Wings Air growth also starts to slow

In 2015 the group pursued much faster growth in the domestic Indonesian market using its two other Indonesian subsidiaries – Batik Air and Wings Air. However, the rate of growth at Batik and Wings has slowed considerably in 2016.

The slower growth at Batik, a full service airline, was discussed earlier in this report. Wings, which operates an all-ATR turboprop fleet under a regional LCC model, only added two aircraft in 1H2016. In 2015 Wings added 17 aircraft.

Wings Air fleet summary: as of 1-Jul-2016 vs 1-Jan-2016, 1-Jan-2015 and 1-Jan-2014

Aircraft 1-Jul-2016 1-Jan-2016 1-Jan-2015 1-Jan-2014
Total: 50 48 31 27
ATR 72-500 20 20 20 20
ATR 72-600 30 28 11 7

Wings has benefited from growth opportunities in secondary cities where there has generally been stronger demand and less competition than on trunk routes. However, Garuda is starting to penetrate more of the smaller markets as it expands its own ATR 72 fleet and Wings may not be able to maintain a rapid rate of expansion.

Transportation Partners has become an important Lion Group subsidiary

The Lion Group has alternatives and is able to reduce growth in Indonesia without necessarily deferring deliveries or cancelling orders. In addition to having the flexibility to accelerate growth at its joint ventures in Malaysia and Thailand, Lion is able to use its Singapore-based sister company Transportation Partners to lease aircraft outside the group.

Transportation Partners stated on 1-Jul-2016 that it had ended 1H2016 with a fleet of 60 aircraft. So far it has only placed three aircraft outside the group – a transaction for three 737-800s with China’s 9Air that was completed back in 2014. It also has an ATR 72 at Brazil’s Azul but this aircraft was acquired rather than placed from the group’s order book.

Transportation Partners has not placed any aircraft outside the group since 2014 but continues to look at potential third party placement opportunities. Transportation Partners has also become more involved in assisting all of Lion Group’s airline subsidiaries and affiliates in arranging financing for aircraft that are not owned by Transportation Partners.

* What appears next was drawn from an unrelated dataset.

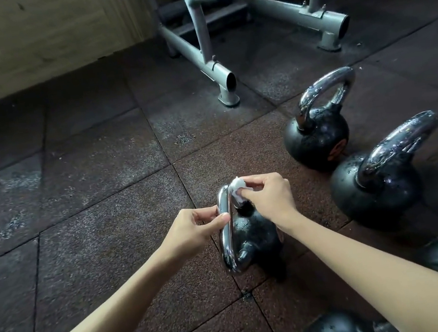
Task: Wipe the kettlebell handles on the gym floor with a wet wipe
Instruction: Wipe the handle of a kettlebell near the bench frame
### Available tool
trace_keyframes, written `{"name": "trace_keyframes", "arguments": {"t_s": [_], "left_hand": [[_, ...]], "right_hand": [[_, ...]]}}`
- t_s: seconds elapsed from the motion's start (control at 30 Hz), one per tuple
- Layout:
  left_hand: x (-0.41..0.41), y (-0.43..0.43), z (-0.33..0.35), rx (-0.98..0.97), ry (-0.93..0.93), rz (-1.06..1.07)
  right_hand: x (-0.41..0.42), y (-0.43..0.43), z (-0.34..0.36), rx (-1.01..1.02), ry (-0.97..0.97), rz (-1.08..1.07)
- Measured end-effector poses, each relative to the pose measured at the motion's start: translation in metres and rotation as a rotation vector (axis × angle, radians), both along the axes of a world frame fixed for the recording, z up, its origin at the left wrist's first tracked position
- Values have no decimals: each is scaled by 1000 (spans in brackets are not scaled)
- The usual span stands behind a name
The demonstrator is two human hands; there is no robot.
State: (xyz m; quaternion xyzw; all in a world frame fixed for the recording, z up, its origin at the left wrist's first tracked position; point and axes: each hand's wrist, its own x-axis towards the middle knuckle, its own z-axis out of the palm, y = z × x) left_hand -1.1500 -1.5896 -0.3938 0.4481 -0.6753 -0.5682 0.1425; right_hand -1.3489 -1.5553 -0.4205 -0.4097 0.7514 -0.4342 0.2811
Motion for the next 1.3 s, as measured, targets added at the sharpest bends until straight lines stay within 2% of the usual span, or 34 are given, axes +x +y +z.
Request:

The leasing company stated on 1-Jul-2016 that it “expects to get busier in 2H2016 as the Lion Group diversifies its sources of capital”. Transportation Partners pointed out that the recent removal of Lion Air and Batik Air from EU’s blacklist opens up “traditionally more conservative areas such as the German banking and KG Funds market”.

As CAPA highlighted in an Apr-2016 report, efforts to remove Lion, Batik and (later) Wings from the blacklist and secure IOSA certification for all its airlines are part of an initiative to improve the group's position in the international market.

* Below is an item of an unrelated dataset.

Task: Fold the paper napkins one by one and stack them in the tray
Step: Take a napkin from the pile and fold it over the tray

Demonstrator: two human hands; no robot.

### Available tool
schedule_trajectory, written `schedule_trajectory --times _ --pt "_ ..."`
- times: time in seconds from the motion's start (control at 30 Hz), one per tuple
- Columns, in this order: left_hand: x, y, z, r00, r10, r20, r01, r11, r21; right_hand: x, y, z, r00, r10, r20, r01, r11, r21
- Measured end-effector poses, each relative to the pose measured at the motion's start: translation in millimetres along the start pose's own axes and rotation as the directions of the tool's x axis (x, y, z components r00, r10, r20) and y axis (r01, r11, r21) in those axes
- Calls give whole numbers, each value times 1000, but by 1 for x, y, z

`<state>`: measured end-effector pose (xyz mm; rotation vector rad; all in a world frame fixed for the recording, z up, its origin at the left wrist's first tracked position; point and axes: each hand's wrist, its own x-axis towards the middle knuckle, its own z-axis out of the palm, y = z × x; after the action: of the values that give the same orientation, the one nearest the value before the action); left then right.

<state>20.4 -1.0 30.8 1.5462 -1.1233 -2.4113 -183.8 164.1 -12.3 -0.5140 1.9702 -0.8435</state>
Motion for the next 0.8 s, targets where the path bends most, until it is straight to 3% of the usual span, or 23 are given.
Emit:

See related report: Indonesia’s Lion Group begins to focus more on international expansion

Lion Group’s aircraft deliveries rate could re-accelerate

Transportation Partners also stated that it expects to play an advisory role in potential initial public offerings and external third-party equity investment placements at some of its sister companies.

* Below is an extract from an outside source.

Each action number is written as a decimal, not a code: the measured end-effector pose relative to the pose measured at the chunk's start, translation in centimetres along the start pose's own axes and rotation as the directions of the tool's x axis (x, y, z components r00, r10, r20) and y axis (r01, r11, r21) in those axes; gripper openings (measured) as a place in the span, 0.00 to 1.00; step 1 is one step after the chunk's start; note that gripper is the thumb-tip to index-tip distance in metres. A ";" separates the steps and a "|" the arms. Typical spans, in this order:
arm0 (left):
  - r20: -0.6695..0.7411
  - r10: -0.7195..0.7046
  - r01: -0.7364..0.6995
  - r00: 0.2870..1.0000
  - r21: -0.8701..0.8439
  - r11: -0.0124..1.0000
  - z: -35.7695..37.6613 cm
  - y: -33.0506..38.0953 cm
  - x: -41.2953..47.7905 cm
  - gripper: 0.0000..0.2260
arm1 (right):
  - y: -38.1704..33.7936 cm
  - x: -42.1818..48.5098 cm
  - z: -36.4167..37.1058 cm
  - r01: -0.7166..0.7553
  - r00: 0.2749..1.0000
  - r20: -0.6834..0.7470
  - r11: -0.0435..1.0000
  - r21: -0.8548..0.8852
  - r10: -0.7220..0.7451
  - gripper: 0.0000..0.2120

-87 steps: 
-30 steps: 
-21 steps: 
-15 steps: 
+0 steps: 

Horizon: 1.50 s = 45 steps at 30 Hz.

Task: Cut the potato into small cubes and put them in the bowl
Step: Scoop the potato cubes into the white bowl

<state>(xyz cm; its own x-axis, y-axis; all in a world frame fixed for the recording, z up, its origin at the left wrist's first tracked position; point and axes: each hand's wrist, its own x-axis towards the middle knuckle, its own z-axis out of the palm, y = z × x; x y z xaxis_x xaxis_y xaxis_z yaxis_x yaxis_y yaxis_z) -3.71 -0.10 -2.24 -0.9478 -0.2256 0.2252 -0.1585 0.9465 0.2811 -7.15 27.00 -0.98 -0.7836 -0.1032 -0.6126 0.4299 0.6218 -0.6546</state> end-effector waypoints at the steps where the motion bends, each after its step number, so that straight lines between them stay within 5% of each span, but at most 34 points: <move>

In addition to the five airlines, the Lion Group has a fast-expanding aircraft maintenance subsidiary.

Lion Group is entering a new phase that could open up new funding sources and lead to reaccelerated expansion.

The 17 aircraft deliveries from 1H2016 make a relatively small figure for Lion given its massive order book and higher rate of deliveries from 2015. However, Lion is still adding aircraft at a faster pace than all other airline groups in Southeast Asia and virtually all other airline groups in the world.

But for now, a further slowdown is not a likely scenario for the ambitious Lion Group.